The anthologist, Cláudio Figueiredo, subtly led us
to understand a little more about the last short-story, Nabokov's. Figueiredo's very informative preface indirectly
contrasted smart sturdy Sainte-Beuve, ready to fight a duel with a pistol
in one hand and an umbrella in the other, to VN's equally pudgy
but fumbling Anton Petróvitch, perhaps intentionally guiding the
readers from the Liérmontov, Tchekov and
Turgueniev heroes, into VN's own Petróvitch.

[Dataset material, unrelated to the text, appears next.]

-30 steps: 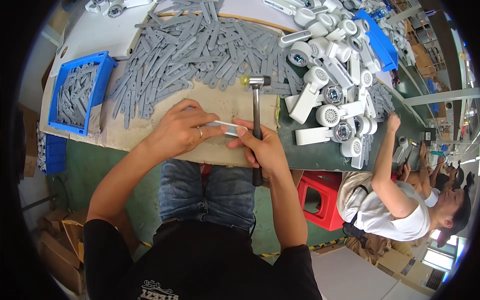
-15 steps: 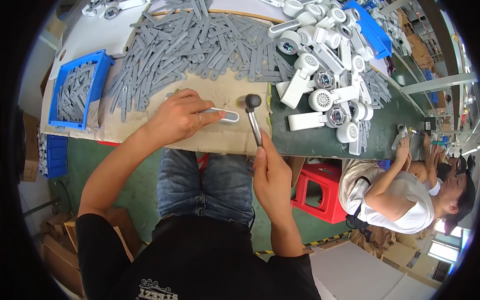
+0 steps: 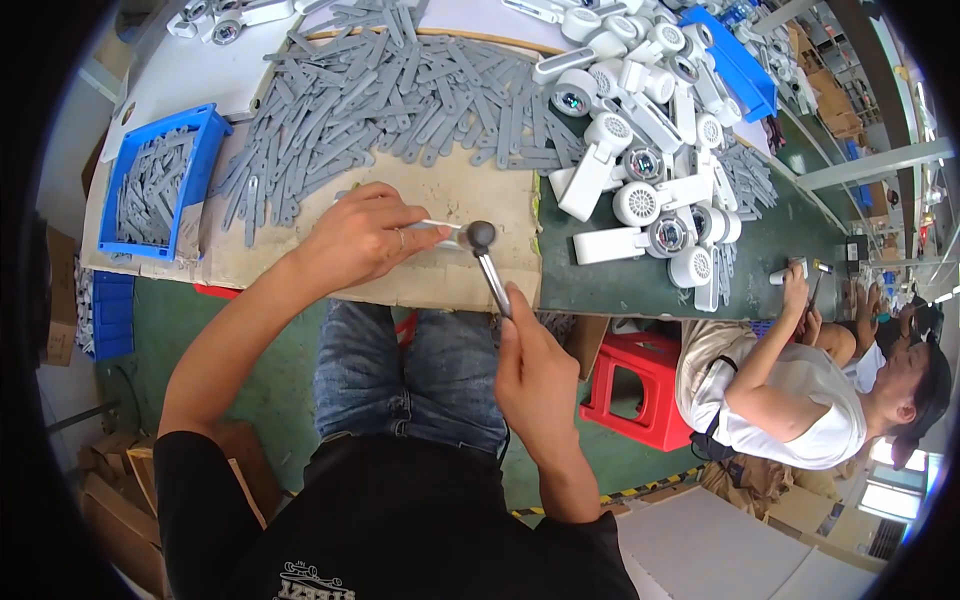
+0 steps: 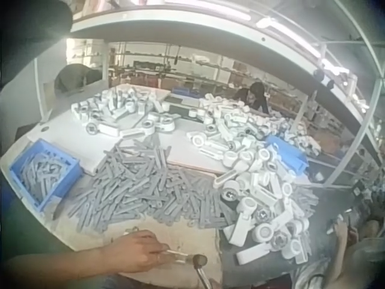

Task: The person assembles plastic components by manually hammering grey internal parts into white plastic housings with a small hammer, creating finished assemblies that are placed into a blue plastic bin.

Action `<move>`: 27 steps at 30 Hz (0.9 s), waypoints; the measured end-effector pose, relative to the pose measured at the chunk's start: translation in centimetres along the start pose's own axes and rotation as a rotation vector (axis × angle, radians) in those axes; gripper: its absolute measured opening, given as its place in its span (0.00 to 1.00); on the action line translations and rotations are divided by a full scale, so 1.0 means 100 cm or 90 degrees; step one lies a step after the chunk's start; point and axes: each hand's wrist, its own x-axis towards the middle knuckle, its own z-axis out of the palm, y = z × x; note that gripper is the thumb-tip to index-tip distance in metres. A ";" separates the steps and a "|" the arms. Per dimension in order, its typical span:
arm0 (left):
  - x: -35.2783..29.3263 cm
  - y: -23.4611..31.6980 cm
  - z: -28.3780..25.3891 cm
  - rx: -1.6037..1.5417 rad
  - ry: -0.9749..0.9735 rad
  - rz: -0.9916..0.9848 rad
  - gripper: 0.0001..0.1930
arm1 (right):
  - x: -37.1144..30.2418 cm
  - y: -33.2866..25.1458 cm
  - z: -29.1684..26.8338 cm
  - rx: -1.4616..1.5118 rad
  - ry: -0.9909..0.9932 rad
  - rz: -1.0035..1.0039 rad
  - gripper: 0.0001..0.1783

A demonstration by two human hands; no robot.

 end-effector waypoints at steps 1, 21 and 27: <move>0.001 0.001 -0.001 -0.007 0.000 -0.002 0.17 | 0.001 0.002 0.002 0.001 0.001 -0.005 0.21; -0.023 0.024 -0.030 -0.115 0.009 -0.066 0.21 | -0.009 0.021 -0.016 0.344 0.042 0.088 0.26; -0.047 0.031 0.009 -0.143 0.173 -0.185 0.16 | -0.014 0.003 -0.011 0.230 -0.030 0.179 0.26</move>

In his introduction Figueiredo we learn more
about VN's father's planned duel against Alexis Suvórin (Tchekhov's
editor friend and intricate links with ), VN's words in SM and
about dueling mores and practices in different countries. He writes
about Voltaire's received slight, Stendhal's hurt foot, Flaubert's and
Maupassant's opinions about such
practices, dueling statistics, the fight bt. Turgeniev and
Tolstoy.
I also found data about Mikahil Liérmontov's eery
description of his own future death in 1841, presented through his creature
Gruchnitski in "A Hero of our Times", and before
that, Pushkin's dramatic death in 1837. Dueling deaths were
not as common as I initially surmised! One can feel, in
VN's story ( who, in "Armoles" observed that no Russian writer of medium
fame could keep from describing one or more duels in their novels), hints of his
equally pathetic and derelict characters - as those in Despair and
Camera Oscura- inserted in a subtle description of expatriate life
with its particular kind of mixture of characters from distinct social
backgrounds, culture and fortunes and their unheroic "suspended
destinies".
The six selected short-stories were: The
Duel, by Joseph Conrad; The Witness, by Arthur Schnitzler; A Coward, by Guy de
Maupassant ; The Duel, by Heinrich von Kleist; the Duelist by Ivan Turguêniev
and A Matter of Honor, by V. Nabokov.